(Records drawn from a dataset)
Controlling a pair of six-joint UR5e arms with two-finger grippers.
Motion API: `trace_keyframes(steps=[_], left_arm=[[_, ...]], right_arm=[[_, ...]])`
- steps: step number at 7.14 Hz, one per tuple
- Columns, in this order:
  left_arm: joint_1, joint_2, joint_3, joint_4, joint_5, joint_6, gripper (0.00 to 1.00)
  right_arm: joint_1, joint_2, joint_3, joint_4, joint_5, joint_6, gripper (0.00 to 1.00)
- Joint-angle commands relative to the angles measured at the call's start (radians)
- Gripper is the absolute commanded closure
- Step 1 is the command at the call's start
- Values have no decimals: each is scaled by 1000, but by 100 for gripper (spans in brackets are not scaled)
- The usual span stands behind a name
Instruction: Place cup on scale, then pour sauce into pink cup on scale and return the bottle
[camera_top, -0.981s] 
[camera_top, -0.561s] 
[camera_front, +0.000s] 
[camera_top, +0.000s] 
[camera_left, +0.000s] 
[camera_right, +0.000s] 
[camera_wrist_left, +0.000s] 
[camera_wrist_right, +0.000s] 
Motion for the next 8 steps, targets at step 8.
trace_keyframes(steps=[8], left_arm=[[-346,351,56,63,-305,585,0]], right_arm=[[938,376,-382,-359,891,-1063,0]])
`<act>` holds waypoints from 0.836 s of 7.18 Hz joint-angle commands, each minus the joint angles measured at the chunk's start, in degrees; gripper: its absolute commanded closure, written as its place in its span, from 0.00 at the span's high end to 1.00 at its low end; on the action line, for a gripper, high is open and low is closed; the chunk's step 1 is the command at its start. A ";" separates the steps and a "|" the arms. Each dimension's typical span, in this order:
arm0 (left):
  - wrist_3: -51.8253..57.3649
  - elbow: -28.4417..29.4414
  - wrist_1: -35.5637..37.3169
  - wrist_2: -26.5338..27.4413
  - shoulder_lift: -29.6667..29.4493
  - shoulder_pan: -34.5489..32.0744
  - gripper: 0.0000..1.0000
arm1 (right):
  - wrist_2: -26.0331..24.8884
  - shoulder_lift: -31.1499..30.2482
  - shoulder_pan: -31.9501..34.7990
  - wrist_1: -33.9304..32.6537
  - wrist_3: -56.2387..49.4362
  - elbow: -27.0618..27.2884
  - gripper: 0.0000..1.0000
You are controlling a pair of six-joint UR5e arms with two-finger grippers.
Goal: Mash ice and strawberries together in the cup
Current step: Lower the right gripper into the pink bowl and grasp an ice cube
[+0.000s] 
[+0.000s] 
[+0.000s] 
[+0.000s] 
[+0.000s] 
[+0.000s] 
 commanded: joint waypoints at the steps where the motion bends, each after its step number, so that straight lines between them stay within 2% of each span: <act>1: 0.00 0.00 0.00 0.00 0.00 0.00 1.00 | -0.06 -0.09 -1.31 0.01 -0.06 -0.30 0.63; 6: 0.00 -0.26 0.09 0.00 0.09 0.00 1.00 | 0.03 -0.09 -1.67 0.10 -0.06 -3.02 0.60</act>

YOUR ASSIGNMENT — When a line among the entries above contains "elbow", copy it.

TASK RESPONSE —
  - elbow: -28.4417..29.4414
  - elbow: -27.0618..27.2884

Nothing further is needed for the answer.